Es gibt noch sieben weitere Bilder zu sehen. In verschiedenen Formaten, verschieden bearbeitet, bis auf eines alle auf Rollo-stoff. Die Ausnahme: Die Taube, die wippt – er ist das Ergebnis einer meditativen Betrachtung einer Taube, die auf einem Zweig sitzt, der sich im Wind wiegt.
◼ „Gruppe Grün 2014“ im Haus am Wasser, Vegesacker Weserpromenade 2: Die einzelnen Ausstellungen beginnen jeweils am Sonnabend – die Eröffnung ist um
18 Uhr – und sind bis zum darauffolgenden Mittwoch zu sehen. Öffnungszeiten sind sonntags von 14 bis 18 Uhr sowie montags bis mittwochs von 15 bis 18 Uhr. Besuche außerhalb der Öffnungszeiten sind nach Vereinbarung unter der Telefonnummer 04 21 / 65 30 906 möglich.

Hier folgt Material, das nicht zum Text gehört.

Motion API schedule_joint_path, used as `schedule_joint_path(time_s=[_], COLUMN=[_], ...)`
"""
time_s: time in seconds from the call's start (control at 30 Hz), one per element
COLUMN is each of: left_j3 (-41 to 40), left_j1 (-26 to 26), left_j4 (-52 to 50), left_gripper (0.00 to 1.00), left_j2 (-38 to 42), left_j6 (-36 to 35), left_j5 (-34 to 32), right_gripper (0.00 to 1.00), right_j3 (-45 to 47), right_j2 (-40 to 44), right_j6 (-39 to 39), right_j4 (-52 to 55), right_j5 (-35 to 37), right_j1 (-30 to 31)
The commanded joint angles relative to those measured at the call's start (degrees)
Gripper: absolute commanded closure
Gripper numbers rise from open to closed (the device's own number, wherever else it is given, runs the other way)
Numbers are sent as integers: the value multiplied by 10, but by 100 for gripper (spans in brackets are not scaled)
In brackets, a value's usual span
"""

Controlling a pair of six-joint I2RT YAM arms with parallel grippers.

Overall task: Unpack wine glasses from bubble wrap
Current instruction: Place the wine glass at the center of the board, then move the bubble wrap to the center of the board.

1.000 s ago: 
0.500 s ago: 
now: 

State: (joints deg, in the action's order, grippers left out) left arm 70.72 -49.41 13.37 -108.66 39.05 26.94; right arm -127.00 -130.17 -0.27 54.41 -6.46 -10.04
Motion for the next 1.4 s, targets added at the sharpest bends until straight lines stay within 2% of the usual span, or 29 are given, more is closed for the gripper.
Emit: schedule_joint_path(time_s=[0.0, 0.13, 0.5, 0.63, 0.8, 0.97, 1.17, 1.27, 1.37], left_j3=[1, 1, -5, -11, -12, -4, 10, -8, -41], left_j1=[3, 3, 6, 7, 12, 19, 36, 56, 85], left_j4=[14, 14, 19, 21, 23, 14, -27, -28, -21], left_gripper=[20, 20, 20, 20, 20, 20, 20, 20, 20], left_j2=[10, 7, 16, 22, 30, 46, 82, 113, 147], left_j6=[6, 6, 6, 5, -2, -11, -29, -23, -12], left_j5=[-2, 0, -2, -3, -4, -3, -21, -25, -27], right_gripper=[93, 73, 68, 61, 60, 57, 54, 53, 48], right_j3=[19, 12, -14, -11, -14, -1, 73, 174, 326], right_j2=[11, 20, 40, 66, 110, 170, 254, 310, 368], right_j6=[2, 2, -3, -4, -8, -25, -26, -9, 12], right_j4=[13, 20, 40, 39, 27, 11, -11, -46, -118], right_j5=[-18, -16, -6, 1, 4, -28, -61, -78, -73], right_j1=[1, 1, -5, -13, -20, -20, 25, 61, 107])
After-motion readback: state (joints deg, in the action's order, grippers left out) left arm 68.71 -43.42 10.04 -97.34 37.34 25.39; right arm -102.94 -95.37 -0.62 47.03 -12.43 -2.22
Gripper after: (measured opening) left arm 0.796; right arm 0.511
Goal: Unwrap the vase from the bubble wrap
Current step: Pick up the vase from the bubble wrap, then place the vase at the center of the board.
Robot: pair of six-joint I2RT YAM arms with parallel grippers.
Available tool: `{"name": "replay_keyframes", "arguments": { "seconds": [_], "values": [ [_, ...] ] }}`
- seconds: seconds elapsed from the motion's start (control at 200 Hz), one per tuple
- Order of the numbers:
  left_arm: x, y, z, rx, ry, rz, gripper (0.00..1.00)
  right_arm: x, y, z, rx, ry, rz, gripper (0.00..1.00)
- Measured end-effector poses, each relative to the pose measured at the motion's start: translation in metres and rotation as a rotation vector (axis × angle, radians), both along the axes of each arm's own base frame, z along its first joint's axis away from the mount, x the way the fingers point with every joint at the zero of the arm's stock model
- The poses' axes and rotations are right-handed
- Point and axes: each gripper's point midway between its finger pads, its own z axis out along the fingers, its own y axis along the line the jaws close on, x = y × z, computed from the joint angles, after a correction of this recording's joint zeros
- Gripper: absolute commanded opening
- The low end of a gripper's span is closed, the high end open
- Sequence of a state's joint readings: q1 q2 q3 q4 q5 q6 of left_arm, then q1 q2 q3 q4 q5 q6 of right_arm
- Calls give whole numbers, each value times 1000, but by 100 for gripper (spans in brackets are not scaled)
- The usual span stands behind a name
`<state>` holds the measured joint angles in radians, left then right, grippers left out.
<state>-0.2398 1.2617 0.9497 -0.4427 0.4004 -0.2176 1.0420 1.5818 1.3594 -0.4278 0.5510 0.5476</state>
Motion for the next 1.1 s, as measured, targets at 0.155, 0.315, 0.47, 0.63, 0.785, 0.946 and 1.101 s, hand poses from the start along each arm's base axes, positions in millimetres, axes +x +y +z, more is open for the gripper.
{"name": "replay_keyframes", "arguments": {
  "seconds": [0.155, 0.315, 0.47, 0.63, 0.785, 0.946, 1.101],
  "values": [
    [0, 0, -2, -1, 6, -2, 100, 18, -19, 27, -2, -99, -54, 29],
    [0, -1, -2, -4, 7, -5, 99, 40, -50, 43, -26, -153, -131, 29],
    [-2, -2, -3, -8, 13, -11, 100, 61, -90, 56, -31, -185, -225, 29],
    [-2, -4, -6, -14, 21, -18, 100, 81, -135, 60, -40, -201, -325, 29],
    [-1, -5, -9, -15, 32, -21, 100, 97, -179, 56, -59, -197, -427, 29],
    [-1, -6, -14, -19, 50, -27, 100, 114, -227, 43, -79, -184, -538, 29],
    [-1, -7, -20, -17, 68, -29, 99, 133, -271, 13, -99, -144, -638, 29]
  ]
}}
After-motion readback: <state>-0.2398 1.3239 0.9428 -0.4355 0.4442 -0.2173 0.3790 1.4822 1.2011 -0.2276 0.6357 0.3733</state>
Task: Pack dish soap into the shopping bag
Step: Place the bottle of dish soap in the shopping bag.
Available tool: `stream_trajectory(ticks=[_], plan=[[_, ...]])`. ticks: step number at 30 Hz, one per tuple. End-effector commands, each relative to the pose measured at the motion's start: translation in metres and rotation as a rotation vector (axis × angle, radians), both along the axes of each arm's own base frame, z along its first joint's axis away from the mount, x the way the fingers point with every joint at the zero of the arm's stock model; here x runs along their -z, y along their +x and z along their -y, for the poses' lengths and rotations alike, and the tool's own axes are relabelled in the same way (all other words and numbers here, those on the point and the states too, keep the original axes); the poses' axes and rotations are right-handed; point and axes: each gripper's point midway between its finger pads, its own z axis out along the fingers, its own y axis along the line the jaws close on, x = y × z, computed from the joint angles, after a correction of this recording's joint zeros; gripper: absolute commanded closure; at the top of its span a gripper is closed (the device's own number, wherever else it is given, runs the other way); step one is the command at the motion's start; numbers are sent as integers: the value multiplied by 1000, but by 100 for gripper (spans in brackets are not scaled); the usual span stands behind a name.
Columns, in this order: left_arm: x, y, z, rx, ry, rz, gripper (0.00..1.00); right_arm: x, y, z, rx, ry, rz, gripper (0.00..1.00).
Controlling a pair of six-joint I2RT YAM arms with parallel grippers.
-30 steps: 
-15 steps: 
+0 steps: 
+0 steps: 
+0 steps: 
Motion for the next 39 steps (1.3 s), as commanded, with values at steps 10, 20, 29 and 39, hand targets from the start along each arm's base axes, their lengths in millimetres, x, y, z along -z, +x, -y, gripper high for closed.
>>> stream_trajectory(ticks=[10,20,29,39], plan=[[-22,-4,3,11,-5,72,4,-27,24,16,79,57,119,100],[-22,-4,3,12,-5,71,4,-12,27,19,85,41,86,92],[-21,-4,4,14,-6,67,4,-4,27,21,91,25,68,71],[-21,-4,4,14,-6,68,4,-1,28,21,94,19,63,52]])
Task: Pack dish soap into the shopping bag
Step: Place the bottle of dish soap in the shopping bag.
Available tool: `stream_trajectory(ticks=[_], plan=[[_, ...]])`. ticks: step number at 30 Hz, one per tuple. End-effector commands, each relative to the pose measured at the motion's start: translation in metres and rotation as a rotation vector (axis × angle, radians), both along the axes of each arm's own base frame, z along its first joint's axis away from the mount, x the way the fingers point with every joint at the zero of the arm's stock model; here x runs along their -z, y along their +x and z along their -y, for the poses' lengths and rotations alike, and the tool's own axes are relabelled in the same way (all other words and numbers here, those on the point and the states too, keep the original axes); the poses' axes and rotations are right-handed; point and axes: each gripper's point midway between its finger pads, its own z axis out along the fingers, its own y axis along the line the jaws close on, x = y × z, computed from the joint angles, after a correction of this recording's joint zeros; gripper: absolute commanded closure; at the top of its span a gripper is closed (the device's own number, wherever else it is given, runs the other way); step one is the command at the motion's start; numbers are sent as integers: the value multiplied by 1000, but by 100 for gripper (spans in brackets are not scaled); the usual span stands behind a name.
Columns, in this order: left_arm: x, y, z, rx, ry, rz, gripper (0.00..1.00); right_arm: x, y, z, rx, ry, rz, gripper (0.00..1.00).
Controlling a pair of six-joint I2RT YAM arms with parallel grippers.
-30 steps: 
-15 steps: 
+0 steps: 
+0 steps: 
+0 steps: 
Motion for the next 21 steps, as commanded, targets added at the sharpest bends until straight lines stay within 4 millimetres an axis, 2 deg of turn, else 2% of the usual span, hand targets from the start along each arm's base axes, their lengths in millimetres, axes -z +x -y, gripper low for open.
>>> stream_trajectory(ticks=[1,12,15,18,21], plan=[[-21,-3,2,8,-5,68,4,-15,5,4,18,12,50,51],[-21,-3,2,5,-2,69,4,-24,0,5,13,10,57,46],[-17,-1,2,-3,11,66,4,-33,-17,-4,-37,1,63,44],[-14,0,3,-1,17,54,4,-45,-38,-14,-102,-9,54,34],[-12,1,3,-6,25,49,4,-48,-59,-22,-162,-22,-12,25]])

◼ Die Ausstellungen im einzelnen: Ulla Deetz „Die Taube wippt“, 20. September; Peter K. F. Krüger „Anaglyphen-Frühstück“, 27. September; Thomas Recker „Alles ist möglich“, 4. Oktober; Sabine Straßburger „Stücke“, 11. Oktober; Peter-Jörg Splettstößer „Nordlicht“ – Zeichnungen, 18. Oktober; Helmut Streich „Sternbilder“, 25. Oktober; Hermann Stutzmann „Licht – Echt“, 1. November; und Otto Völker „Raster und Geste“ , 9. November.